Putting aside for now the idea of developing a completely 
general tool, a more modest goal is to somehow automate the 
"sorting and grouping" technique. In order to do this, it is 
necessary to capture the knowledge needed in the sorting and 
grouping process. This knowledge may be the most important 
kind of "data" available. It is certainly the most difficult 
to capture. SCAT provides no help in capturing such knowledge. 

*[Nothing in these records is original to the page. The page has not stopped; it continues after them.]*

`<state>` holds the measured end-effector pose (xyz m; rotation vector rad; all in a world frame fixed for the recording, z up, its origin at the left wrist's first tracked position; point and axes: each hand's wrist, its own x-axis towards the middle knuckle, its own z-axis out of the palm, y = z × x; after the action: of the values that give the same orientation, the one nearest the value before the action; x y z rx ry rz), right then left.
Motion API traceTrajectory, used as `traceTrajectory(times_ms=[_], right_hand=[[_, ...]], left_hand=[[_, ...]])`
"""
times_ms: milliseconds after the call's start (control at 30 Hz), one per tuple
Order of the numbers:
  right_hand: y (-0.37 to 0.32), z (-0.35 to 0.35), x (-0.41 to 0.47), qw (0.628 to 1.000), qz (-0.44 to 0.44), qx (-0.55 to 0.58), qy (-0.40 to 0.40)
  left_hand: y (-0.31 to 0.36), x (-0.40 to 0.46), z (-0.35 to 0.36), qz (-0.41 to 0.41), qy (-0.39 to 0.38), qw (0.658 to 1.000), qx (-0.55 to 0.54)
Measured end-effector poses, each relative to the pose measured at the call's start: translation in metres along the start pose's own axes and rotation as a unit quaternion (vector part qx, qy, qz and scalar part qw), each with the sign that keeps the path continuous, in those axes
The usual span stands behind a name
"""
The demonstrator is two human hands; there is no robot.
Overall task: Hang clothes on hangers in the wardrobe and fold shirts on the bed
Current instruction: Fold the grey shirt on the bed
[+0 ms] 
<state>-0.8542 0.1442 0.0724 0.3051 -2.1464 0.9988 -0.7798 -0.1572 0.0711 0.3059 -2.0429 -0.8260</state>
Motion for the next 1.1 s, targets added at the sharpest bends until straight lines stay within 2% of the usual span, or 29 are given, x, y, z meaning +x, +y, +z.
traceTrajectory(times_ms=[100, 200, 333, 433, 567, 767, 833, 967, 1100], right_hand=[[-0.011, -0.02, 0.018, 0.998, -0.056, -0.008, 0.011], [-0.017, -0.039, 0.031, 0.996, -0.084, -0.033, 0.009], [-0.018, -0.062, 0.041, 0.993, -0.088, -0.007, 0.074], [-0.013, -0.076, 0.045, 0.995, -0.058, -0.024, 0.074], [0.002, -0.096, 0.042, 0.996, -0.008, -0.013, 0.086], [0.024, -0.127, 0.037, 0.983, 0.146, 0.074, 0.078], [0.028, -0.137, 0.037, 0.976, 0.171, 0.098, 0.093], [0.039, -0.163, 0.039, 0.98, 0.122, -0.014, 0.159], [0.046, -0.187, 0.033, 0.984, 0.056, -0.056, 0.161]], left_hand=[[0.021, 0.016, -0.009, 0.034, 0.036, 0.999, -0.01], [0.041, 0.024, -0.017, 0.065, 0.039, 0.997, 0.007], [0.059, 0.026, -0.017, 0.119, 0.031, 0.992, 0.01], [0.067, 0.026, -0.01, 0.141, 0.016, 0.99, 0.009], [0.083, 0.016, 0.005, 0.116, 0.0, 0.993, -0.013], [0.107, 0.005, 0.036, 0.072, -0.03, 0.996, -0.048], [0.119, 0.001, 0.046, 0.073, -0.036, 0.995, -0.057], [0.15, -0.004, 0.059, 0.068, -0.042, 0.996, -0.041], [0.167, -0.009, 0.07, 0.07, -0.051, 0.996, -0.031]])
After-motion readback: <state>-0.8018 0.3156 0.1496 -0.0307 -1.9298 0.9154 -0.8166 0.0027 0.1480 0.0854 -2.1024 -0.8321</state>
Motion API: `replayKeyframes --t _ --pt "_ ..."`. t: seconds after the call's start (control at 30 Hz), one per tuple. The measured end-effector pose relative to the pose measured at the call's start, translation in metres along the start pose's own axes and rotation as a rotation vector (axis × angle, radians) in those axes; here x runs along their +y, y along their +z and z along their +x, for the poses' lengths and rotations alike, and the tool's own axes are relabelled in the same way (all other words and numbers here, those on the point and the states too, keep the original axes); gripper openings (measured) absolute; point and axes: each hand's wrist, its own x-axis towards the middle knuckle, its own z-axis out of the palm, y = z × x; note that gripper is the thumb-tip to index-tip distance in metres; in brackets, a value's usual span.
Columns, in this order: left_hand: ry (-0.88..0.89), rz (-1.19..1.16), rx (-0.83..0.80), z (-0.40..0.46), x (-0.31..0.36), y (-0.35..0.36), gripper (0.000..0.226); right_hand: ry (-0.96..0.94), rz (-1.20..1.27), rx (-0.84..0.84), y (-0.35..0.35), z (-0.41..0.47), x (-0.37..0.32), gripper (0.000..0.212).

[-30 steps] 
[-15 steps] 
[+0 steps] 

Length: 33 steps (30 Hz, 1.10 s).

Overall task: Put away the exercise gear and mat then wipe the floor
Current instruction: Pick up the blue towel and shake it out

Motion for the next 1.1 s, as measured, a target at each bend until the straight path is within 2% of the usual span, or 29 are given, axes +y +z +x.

2. For the identification of commonality alternatives, as 
indicated above, SCAT provides only the standard database 
sorting, marking, and subsetting functions. No guidance is 
given regarding what is a "good" sort criterion, or what are 
"good” criteria for displaying, marking, and saving subsets of 
a database. Indeed, unless expert knowledge is available, no 
software product can provide such guidance. Thus an 
improvement in this area requires an improvement in the 
facilities available for data gathering. 

We have a definite advantage with knowledge of this form, 
however. It can be easily encoded. A sort operation is 
encoded as a series of (key , direction) pairs. For example, 
{(TYPE, Ascending), (VOLTAGE, Ascending), (DIAMETER, 

Descending) } . A subsetting operation is encoded as a 
relational expression involving the attributes of the database. 
An example is 8.6 LT VOL AND VOL LT 12.8. Finally, a grouping 
operation is encoded as a relational expression involving the 
attributes of two or more records of the database. An example 
of this is ABS ( VOL ( 1 ) -VOL ( 2 ) ) < 0.5. The third type of 
operation is especially interesting, since it is not an 
operation directly supported by standard DBMS's. 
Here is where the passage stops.